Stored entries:
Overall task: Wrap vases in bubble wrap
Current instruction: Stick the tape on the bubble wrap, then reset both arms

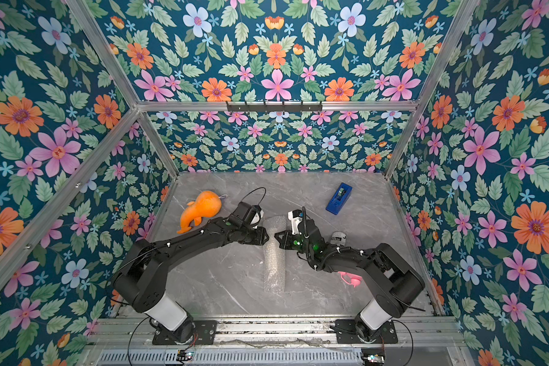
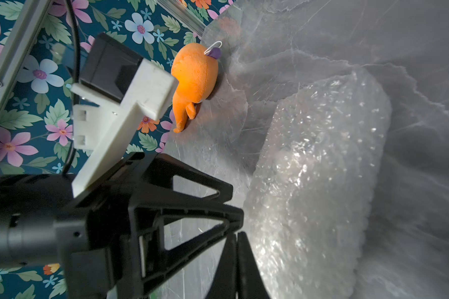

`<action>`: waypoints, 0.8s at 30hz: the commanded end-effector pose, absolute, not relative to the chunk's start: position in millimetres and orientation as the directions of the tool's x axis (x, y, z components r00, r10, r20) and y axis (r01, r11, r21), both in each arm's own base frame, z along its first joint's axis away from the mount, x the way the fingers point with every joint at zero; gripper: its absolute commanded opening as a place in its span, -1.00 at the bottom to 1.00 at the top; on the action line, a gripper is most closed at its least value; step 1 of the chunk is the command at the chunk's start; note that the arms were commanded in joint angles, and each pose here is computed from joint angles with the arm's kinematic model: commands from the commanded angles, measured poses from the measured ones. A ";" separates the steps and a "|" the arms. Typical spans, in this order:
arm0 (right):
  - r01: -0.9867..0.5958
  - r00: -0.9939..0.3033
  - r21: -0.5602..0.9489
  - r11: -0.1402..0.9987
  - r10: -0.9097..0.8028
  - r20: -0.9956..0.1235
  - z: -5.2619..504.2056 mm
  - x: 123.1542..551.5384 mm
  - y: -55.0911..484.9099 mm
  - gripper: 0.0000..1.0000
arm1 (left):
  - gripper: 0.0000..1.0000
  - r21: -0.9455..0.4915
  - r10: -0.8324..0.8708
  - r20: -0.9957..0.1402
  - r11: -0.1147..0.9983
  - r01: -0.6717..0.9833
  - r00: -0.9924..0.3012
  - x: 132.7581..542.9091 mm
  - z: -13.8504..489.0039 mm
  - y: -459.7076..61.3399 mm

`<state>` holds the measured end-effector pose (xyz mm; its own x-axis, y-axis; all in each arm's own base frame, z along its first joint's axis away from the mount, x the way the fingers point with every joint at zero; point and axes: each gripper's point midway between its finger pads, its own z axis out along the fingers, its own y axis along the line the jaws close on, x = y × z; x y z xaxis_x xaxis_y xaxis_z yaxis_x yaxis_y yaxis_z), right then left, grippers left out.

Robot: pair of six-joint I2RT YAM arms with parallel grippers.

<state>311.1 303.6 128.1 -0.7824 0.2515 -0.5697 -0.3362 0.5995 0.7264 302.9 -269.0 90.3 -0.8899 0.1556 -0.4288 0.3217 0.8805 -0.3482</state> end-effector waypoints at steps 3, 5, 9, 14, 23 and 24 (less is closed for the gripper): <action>-0.362 -0.736 0.613 0.702 0.189 -0.650 148.6 306.1 282.7 -0.70 | 0.11 -0.212 0.200 -0.484 0.918 0.336 -0.852 312.5 110.2 -247.4; -0.386 -0.697 0.554 0.738 0.160 -0.699 166.8 302.9 270.3 -0.59 | 0.19 -0.186 0.204 -0.545 0.916 0.354 -0.814 318.5 132.5 -244.7; -0.419 -0.581 0.389 0.821 0.087 -0.809 206.2 292.5 233.8 -0.38 | 0.63 -0.133 0.177 -0.699 0.920 0.369 -0.693 332.2 191.4 -235.2; -0.254 -0.315 0.168 0.952 0.083 -0.946 249.0 287.5 153.1 0.08 | 0.99 0.006 0.117 -0.877 0.972 0.233 -0.466 348.1 238.5 -189.1; 0.025 -0.135 -0.039 0.999 -0.035 -0.990 236.6 291.8 44.3 0.52 | 0.99 0.110 0.055 -0.976 0.960 -0.256 -0.212 354.2 210.5 -65.6; 0.064 -0.143 -0.020 0.998 -0.011 -0.990 227.9 295.0 31.5 0.55 | 0.99 0.107 0.053 -0.979 0.955 -0.278 -0.195 353.2 203.7 -53.1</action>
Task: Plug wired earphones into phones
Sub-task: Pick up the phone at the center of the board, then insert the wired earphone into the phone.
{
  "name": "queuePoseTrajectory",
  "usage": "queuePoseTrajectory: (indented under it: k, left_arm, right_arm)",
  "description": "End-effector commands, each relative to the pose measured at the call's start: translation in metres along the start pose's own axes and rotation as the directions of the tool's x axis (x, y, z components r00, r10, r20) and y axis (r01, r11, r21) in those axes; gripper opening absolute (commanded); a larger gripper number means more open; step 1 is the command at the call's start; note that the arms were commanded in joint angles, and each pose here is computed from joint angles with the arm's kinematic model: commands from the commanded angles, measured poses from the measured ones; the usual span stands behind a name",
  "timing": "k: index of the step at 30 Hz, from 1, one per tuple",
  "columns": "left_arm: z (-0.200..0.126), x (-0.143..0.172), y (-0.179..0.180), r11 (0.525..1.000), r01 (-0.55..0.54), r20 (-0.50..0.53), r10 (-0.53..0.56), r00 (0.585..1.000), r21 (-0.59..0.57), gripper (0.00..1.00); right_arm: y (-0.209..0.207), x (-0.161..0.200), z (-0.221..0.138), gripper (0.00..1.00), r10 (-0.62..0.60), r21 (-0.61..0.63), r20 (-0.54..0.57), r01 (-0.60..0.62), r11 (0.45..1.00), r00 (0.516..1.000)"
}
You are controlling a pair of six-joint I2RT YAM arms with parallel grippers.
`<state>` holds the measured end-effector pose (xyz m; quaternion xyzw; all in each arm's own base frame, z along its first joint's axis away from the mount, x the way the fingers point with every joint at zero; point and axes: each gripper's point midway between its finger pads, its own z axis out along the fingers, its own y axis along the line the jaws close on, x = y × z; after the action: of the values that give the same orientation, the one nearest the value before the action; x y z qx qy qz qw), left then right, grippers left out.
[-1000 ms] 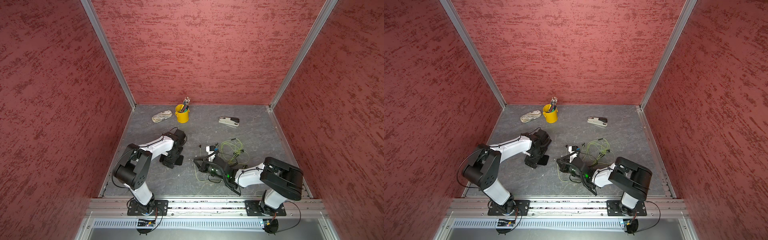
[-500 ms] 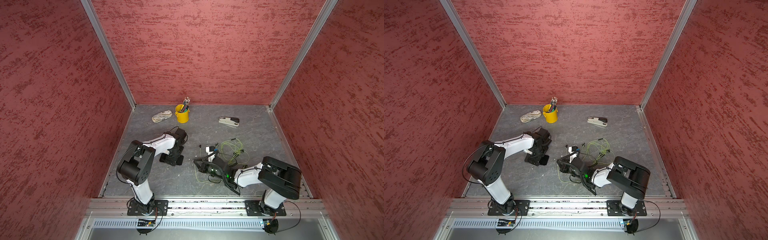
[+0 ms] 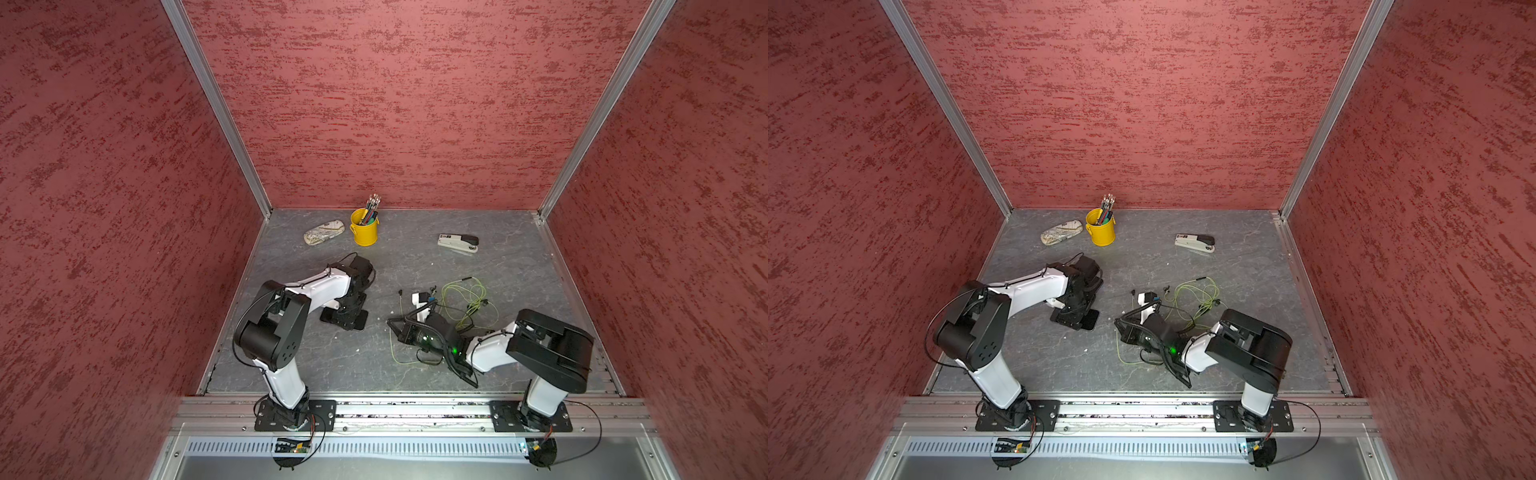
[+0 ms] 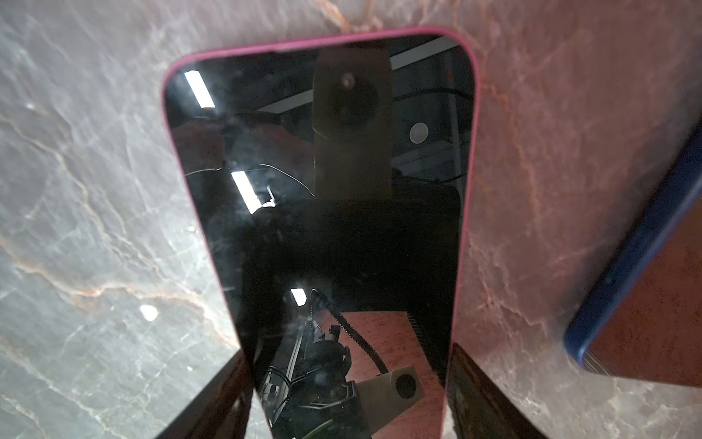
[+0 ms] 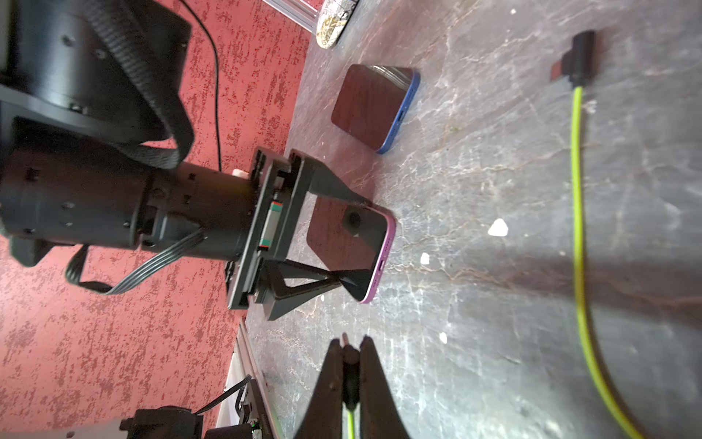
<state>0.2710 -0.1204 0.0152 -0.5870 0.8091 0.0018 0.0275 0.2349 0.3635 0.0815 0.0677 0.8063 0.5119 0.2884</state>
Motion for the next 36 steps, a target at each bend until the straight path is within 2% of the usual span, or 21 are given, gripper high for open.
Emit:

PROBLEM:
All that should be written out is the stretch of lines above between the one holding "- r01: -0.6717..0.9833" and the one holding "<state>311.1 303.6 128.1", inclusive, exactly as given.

WORKED SOLUTION:
  - r01: -0.6717..0.9833
  - r00: -0.9924..0.3012
  - x: 132.7581..542.9091 mm
  - z: -13.8504..489.0039 mm
  - y: -459.7076..61.3399 mm

`<state>` holds the measured end-effector pose (xyz mm; its own x-axis, y-axis; all in each arm's own base frame, z along its first joint's axis away from the mount, x the way the fingers point with every joint at zero; point and axes: each gripper's point midway between its finger pads, its own z axis out along the fingers, its own y axis along the line the jaws close on, x = y × z; x y z xaxis_x xaxis_y xaxis_z yaxis_x yaxis_y yaxis_z), right then left, grippers left out.

Robot: pair of six-joint I2RT YAM arms with parallel grippers.

<state>311.1 303.6 128.1 -0.7824 0.2515 -0.5697 -0.3362 0.5995 0.7264 302.9 -269.0 90.3 -0.8899 0.1556 -0.4288 0.3217 0.8805 -0.3482</state> end-effector waypoints at steps 3, 5, 9, 14, 23 and 24 (less is closed for the gripper): <action>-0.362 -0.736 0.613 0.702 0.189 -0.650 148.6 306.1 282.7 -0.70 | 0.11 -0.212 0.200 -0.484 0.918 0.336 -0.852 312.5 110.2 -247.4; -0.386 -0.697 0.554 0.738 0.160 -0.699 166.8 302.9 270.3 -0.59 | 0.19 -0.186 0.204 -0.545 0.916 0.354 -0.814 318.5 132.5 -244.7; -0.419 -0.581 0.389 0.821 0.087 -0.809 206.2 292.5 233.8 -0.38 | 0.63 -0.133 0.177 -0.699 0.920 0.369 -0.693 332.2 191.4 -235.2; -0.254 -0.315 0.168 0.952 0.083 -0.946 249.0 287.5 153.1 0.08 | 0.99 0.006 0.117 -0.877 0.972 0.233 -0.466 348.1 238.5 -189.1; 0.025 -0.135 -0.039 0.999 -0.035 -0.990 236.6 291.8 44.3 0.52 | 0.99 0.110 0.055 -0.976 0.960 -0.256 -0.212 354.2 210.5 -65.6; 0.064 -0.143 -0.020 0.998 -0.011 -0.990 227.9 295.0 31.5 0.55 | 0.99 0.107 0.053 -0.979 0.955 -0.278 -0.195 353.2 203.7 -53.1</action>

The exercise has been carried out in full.